C’est un retour au premier plan qui pourrait redéfinir l’équilibre politique à Bagdad. Alors que le pays cherche à stabiliser ses institutions, l’alliance majoritaire au Parlement a tranché sur l’identité de celui qu’elle souhaite voir diriger l’exécutif. Un choix qui ne mise pas sur le renouveau, mais sur une expérience éprouvée par deux mandats consécutifs lors des années les plus tumultueuses de l’histoire récente du pays.
Le Cadre de coordination chiite, qui regroupe les principales forces politiques chiites disposant de la majorité parlementaire, a officiellement désigné Nouri al-Maliki comme son candidat au poste de Premier ministre. Selon les informations rapportées par Al Jazeera, cette décision s’appuie sur « l’expérience politique et administrative » du dirigeant de 75 ans, ainsi que sur son rôle historique dans la gestion de l’État.

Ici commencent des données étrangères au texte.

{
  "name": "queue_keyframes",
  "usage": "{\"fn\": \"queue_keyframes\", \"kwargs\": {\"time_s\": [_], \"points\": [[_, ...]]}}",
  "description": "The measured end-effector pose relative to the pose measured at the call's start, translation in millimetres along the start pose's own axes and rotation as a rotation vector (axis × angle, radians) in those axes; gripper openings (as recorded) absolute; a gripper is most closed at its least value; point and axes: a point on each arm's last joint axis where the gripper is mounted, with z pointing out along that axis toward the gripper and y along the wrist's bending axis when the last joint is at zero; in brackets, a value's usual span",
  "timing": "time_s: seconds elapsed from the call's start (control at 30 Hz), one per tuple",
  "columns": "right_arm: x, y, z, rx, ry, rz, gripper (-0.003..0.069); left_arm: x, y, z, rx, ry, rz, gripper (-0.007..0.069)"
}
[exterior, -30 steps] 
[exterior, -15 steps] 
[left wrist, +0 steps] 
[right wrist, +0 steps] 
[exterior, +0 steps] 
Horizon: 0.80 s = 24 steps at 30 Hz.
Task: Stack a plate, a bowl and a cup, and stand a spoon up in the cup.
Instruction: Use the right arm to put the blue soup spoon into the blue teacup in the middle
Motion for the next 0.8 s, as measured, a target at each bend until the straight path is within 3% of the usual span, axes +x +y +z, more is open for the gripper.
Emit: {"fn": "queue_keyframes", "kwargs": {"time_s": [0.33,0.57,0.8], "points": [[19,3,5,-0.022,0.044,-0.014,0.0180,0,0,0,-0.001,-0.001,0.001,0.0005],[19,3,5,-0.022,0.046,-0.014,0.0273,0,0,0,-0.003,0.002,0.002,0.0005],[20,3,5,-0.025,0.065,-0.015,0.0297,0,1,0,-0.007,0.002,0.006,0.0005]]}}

Cette nomination marque la résurgence institutionnelle du chef du parti islamique Dawa, qui avait quitté le pouvoir en 2014. À l’époque, sa démission était intervenue dans un contexte de crise sécuritaire majeure, marquée par la prise de contrôle de vastes territoires irakiens par le groupe État islamique (EI). Malgré ce départ, Nouri al-Maliki n’a jamais quitté l’arène politique, conservant une influence considérable à la tête de la coalition de l’État de droit.
Considéré comme un acteur incontournable capable de naviguer entre les intérêts divergents des puissances étrangères, l’ancien Premier ministre (2006-2014) a su, au fil des années, maintenir des canaux de communication ouverts tant avec Téhéran qu’avec Washington. Une position de « faiseur de rois » qui rendait son approbation indispensable à toute formation de coalition gouvernementale ces dernières années.
Cette désignation ouvre désormais la voie à une phase complexe de négociations pour la formation du nouveau gouvernement. Le futur exécutif devra gérer des dossiers sensibles, notamment la relation avec les groupes armés proches de l’Iran, comme Asaib Ahl al-Haq, tout en composant avec la pression constante des États-Unis qui réclament leur démantèlement.